◆ Brief ◆
If a line in the data below contains "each", copy it.

◆ Data shown ◆
= = = =

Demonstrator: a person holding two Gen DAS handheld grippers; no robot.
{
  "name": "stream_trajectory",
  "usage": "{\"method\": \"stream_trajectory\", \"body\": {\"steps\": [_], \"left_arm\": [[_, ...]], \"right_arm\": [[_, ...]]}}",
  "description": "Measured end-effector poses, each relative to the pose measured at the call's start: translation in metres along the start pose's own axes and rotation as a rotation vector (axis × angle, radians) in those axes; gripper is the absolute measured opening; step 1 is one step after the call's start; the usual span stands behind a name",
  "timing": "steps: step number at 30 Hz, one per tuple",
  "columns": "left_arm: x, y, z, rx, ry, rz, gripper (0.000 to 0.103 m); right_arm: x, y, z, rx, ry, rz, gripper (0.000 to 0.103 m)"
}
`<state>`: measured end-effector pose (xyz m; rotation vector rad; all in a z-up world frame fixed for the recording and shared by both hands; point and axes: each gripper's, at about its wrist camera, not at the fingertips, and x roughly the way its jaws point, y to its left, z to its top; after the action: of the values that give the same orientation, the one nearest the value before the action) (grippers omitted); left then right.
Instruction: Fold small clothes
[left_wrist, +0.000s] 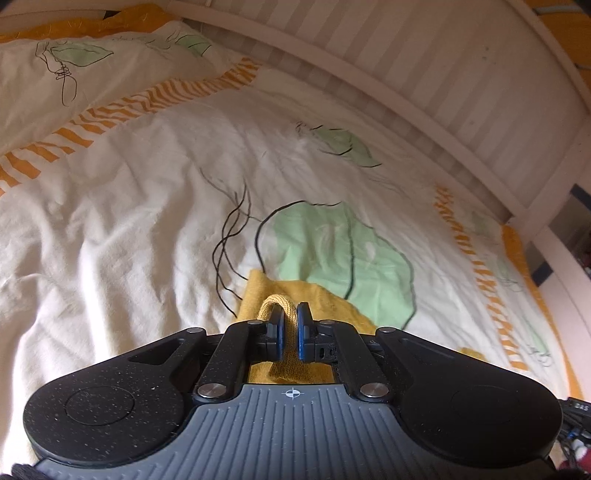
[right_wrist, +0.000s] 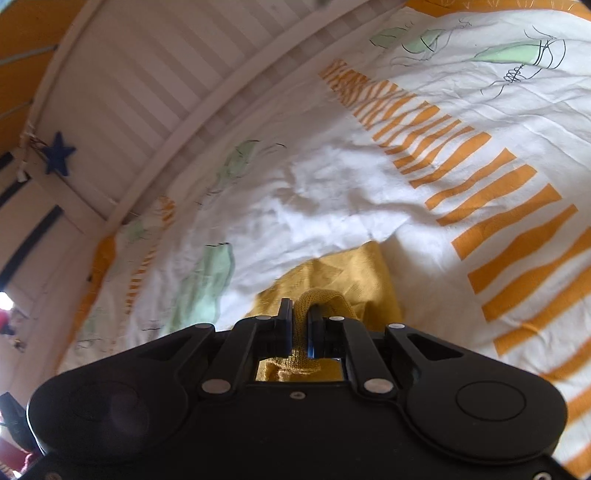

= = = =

◆ Solution ◆
  "description": "Measured end-effector poses, each relative to the pose measured at the call's start: translation in metres along the start pose's own axes and rotation as a rotation vector (axis × angle, radians) in those axes; gripper is the absolute measured opening; step 1 is one step after the call's start; the usual span stands behind a name",
`<state>`: measured end-effector pose (xyz m; rotation vector rad; all in a z-up world frame fixed for the recording and shared by both hands; point and axes: each gripper's, at about its wrist camera, not at the fingertips, and x roughly the way its jaws point, y to its left, z to its top; after the action: of the values that give the same orientation, the one nearest the value before the action) (grippers omitted); left then right.

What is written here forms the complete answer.